Copy every line that contains the string "after" from the entries below.

━━━━━━━━━━━━━━━━

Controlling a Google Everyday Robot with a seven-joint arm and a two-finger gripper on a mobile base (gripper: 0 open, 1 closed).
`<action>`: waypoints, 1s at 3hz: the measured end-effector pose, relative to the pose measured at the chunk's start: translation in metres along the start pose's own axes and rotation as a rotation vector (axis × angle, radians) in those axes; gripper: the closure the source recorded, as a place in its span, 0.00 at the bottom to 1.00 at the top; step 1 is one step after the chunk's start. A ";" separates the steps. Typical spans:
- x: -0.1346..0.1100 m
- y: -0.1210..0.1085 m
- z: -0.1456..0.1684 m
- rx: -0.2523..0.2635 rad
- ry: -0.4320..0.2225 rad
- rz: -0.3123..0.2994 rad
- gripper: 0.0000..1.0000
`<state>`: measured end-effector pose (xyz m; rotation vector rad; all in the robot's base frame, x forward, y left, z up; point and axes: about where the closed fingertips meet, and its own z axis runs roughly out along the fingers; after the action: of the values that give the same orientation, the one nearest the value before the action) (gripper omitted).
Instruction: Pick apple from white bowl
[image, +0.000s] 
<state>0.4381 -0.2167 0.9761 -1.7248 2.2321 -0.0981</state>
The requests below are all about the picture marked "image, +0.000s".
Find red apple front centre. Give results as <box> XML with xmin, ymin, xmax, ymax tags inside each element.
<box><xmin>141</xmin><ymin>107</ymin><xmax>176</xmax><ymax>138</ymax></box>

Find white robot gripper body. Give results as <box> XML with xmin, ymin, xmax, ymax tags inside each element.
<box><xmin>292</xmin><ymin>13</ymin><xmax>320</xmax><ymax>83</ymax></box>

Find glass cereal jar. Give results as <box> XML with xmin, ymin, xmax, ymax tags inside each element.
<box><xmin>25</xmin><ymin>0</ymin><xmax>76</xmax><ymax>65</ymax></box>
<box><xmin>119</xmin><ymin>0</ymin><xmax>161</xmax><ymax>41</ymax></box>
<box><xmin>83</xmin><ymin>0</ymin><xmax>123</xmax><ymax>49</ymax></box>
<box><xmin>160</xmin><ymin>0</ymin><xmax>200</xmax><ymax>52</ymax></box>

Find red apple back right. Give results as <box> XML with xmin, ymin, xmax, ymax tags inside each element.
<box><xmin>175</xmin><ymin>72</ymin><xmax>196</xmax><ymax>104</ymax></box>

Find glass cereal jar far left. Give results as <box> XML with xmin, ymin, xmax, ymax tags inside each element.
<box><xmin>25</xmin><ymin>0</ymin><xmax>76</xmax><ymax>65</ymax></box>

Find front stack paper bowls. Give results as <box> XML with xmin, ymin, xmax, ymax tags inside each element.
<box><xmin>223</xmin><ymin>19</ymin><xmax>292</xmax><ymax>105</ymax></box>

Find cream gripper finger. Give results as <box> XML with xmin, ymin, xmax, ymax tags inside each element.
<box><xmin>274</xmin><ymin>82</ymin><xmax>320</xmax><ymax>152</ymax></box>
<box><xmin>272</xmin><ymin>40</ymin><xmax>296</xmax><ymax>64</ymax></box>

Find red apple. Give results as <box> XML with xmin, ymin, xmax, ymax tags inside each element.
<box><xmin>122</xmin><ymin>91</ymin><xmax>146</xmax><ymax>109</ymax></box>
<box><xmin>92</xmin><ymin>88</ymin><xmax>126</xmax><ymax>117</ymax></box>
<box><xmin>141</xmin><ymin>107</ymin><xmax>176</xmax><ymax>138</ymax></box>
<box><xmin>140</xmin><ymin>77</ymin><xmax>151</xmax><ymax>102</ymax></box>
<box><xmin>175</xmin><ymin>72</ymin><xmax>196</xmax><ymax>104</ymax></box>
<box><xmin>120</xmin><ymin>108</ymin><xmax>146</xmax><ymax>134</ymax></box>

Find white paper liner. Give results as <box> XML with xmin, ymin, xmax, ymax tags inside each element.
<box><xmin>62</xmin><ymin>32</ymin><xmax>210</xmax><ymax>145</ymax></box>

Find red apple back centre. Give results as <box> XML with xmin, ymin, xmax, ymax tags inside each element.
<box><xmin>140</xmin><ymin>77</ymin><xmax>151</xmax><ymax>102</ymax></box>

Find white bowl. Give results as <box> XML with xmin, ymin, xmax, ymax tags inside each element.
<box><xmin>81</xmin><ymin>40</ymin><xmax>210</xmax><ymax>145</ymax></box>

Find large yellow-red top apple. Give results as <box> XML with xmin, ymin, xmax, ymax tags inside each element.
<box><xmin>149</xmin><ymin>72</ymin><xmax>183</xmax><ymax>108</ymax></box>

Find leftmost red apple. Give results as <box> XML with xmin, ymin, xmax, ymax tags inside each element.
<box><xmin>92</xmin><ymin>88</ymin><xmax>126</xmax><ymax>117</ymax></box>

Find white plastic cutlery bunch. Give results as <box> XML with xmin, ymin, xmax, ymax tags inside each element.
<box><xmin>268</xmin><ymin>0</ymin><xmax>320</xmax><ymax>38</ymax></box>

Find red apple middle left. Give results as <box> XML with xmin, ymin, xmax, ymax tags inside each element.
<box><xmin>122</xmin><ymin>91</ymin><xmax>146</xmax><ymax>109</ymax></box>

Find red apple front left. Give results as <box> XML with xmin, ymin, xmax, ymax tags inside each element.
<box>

━━━━━━━━━━━━━━━━

§ RESPONSE
`<action>`: waypoints, 1s at 3hz: the measured end-effector pose, relative to the pose measured at the chunk's start: translation in metres along the start pose's own axes and rotation as a rotation vector (axis × angle, radians) in those axes; gripper: the closure the source recorded, as a place in its span, 0.00 at the bottom to 1.00 at the top; step 1 is one step after the chunk's start. A ";" separates the steps. Typical spans:
`<state>`: measured end-effector pose (xyz m; rotation vector rad; all in the robot's base frame, x forward, y left, z up; point and axes: about where the closed fingertips meet, and its own z axis runs roughly out along the fingers; after the action: of the values that give the same orientation, the one nearest the value before the action) (gripper omitted).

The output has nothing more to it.